Multi-Factor Authentication Overview
Syniverse Multi-Factor Authentication API (MFA) Service is available globally.
With identity theft being the fastest growing crime worldwide, companies need a way to protect their customers and safeguard their businesses from fraud. Syniverse Multi-Factor Authentication Service (MFA) provides companies with a set of APIs that enable a user’s identity to be verified by using multiple information sources. This REST-based authentication service generates and verifies a one-time password to authenticate a user’s identity via their mobile device. Additionally, the service enables customers to integrate their application with Syniverse’s API to trigger the delivery of a customized token and verify the authenticity of their end-users via SMS, voice or push notification. The Multi-Factor Authentication service supports a unique set of functionalities that allows Developers or Enterprise customers to easily initiate an authentication or verification flow for via their own UI application.
MFA service supports a wide range of features that provide customers with flexibility in developing a compelling authentication and verification solution:
- Delivery of token to end-users via SMS, push or voice
- Configuration and storage of multiple applications that drives MFA behavior
- Association, validation and storage of end-user mobile numbers with an application
- Generation and validation of MFA tokens
- Customizable token length and format ( e.g. numeric, alpha, alphanumeric, complex)
- Customizable token validity duration
- Message templates for easy customization of SMS and voice token delivery message
- Optional public channel for quick and easy SMS delivery of token to end-user
Multi-Factor Authentication requires a subscription to SMS, push or voice API services for token delivery.

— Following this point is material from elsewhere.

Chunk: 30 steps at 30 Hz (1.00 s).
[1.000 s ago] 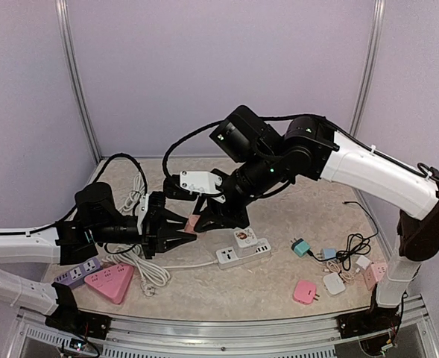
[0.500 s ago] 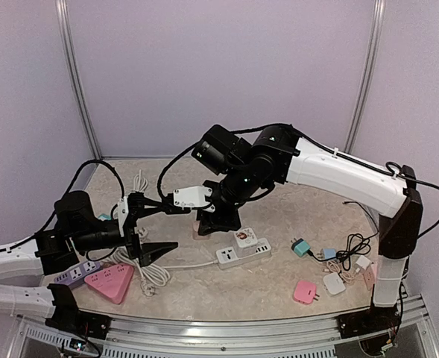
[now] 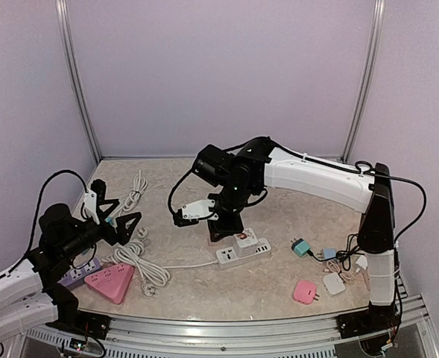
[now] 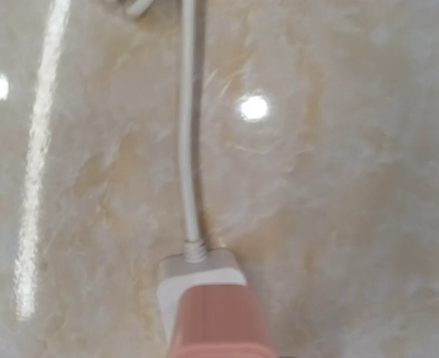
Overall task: Insert the plug
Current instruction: Pick up the plug from the center of the board, then insert the plug into the socket.
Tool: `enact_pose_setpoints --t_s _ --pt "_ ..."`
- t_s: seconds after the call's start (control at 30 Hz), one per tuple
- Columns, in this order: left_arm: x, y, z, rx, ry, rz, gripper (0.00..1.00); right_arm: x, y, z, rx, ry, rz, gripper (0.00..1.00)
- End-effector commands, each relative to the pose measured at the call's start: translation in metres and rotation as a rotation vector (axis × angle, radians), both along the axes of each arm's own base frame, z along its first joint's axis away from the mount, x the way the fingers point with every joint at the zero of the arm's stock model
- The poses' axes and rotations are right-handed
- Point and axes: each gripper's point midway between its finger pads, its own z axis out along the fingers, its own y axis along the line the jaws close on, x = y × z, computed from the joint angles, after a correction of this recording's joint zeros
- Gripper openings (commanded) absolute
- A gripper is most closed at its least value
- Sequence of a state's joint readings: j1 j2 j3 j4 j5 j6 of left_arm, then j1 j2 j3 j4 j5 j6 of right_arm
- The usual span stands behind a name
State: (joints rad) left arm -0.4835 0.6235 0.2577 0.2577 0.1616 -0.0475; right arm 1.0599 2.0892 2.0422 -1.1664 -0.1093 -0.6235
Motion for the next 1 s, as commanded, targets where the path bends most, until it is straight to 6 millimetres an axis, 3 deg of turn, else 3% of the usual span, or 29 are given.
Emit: enact_pose_setpoints --t_s 0.0,0.2,0.37,0.63,0.87,0.97 --pt "0.013 0.036 -0.022 -0.065 0.078 0.186 0.99 0.003 -0.009 -0.027 -0.031 0.027 0.027 0.00" --pt "0.021 0.054 -0.025 -0.071 0.085 0.260 0.99 0.019 -0.015 -0.051 -0.055 0.010 0.004 0.00" --pt "0.021 0.051 -0.029 -0.083 0.101 0.242 0.99 0.031 -0.015 -0.051 0.009 -0.020 0.013 0.00" --pt "0.022 0.054 -0.028 -0.081 0.093 0.254 0.99 0.033 -0.027 -0.071 -0.082 -0.018 0.013 0.00" --pt "0.023 0.055 -0.028 -0.085 0.095 0.257 0.99 0.023 -0.023 -0.042 -0.044 -0.015 0.033 0.00" --pt "0.023 0.055 -0.028 -0.086 0.094 0.257 0.99 0.013 -0.020 -0.039 -0.041 -0.007 0.066 0.00"
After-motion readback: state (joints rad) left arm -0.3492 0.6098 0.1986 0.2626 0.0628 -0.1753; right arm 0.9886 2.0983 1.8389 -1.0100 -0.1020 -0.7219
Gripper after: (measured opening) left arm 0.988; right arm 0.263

Additional charges apply for delivery services. Customers are encouraged to familiarize themselves with the Messaging Quickstart Guide.
- Enterprise/Developer: Utilize MFA APIs to perform Multi-Factor Authentication login flows
- End-User: Receives SMS, push messages or voice calls from the MFA service with authentication tokens
Supported Use Cases:
- Password resets
- 2-factor authentication
- Mobile number association and validation
- Number verification
- User verification
- Enterprise/developer uses MFA API to initiate an associate flow
- MFA generates a token using the application configuration and sends this token via SMS, push or voice to the end-user.
- The end-user enters the authentication token in the enterprise/developer application or UI
- The enterprise uses the MFA APIs to validate the token and complete association of the mobile number
- Subsequent authentication flow: The enterprise application can submit a login to start to generate and deliver a token to the end-user
- MFA delivers a token via the enterprise choice of service to end-user
- Repeats steps 3 and 4
For access to MFA API resources, please visit the MFA API resource page
- SMS API Service: Supports personalizing messages, sending and receiving messages with different content types, recognizing and tracking threads of conversations and conversion events, and providing a higher level of analytical information on communication events
- Voice API Service: Provides a set of calling features and functionalities that allow customers to trigger outbound calling to one or more recipients.
- Push API Service: Offers an optional push notification mobile SDK that supports iOS and Android applications and interacts with our REST-based APIs.